Action And Clinical Pharmacology


  Mechanism of Action

  FRAGMIN is a low molecular weight heparin with antithrombotic properties.

  Dalteparin sodium is produced through controlled nitrous acid depolymerization of sodium heparin from porcine intestinal mucosa. It is composed of strongly acidic sulphated polysaccharide chains with a weight average molecular weight of 6000 Daltons and about 90% of the material within the range 2000-9000. Dalteparin sodium is composed of molecules with and without a specially characterized pentasaccharide, the antithrombin binding site that is essential for high affinity binding to the plasma protein antithrombin (AT III).


  FRAGMIN acts by potentiating the activity of antithrombin III, inhibiting formation of both Factor Xa and thrombin. However, it preferentially potentiates inhibition of Factor Xa, resulting in only slight increases of clotting time, i.e., activated partial thromboplastin time (APTT).

  Effects of unfractionated heparin are monitored by assessing APTT and anti-factor Xa (anti-Xa) activity. For FRAGMIN, however, only high doses lead to noticeable increases in the APTT; therefore, measurement of APTT can be used only as an indicator of overdosage. In the case of FRAGMIN, anti-Xa activity of plasma is used both as an estimate of clotting activity, and as a basis to determine dosage. FRAGMIN potency is described in international anti-Xa units (IU).
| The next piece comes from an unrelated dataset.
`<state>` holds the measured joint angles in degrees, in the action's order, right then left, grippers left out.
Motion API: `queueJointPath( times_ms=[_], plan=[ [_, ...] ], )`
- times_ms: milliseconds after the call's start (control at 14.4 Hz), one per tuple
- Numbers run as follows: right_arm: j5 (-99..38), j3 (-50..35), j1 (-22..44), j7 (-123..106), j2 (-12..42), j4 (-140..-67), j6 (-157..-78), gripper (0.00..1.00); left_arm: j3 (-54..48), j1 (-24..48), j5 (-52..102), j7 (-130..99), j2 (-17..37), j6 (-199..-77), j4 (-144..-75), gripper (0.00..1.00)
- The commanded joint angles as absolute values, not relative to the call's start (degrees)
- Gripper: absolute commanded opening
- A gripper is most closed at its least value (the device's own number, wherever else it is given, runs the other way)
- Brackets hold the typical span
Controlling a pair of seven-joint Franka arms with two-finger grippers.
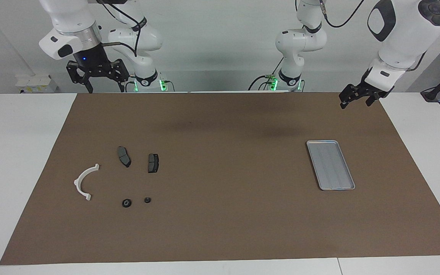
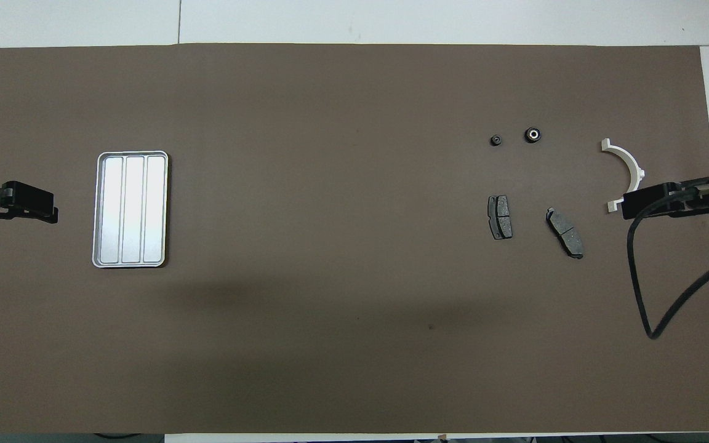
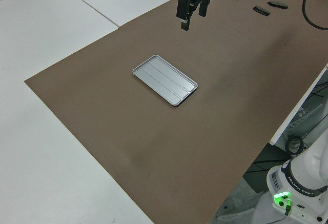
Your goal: Pick bearing gear from pile to tray
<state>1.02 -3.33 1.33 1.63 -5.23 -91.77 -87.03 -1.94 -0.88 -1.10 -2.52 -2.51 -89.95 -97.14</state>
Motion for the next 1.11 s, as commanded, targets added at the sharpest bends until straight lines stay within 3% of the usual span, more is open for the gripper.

  The specific activity of FRAGMIN on factor Xa (by measurement of anti-factor Xa IU/mg) is 130, and its specific activity on factor IIa (by measurement of anti-factor IIa IU/mg) is 58. The ratio of anti-Xa/anti-IIa activity for FRAGMIN is 2.2 (for unfractionated heparin the anti-Xa/anti-IIa is equal to 1).

  Dalteparin sodium has a smaller effect on platelet function and platelet adhesion than heparin, and thus has only a small effect on primary hemostasis. Heparin treatment depletes the pool of platelet factor 4, while dalteparin sodium has much less of an effect.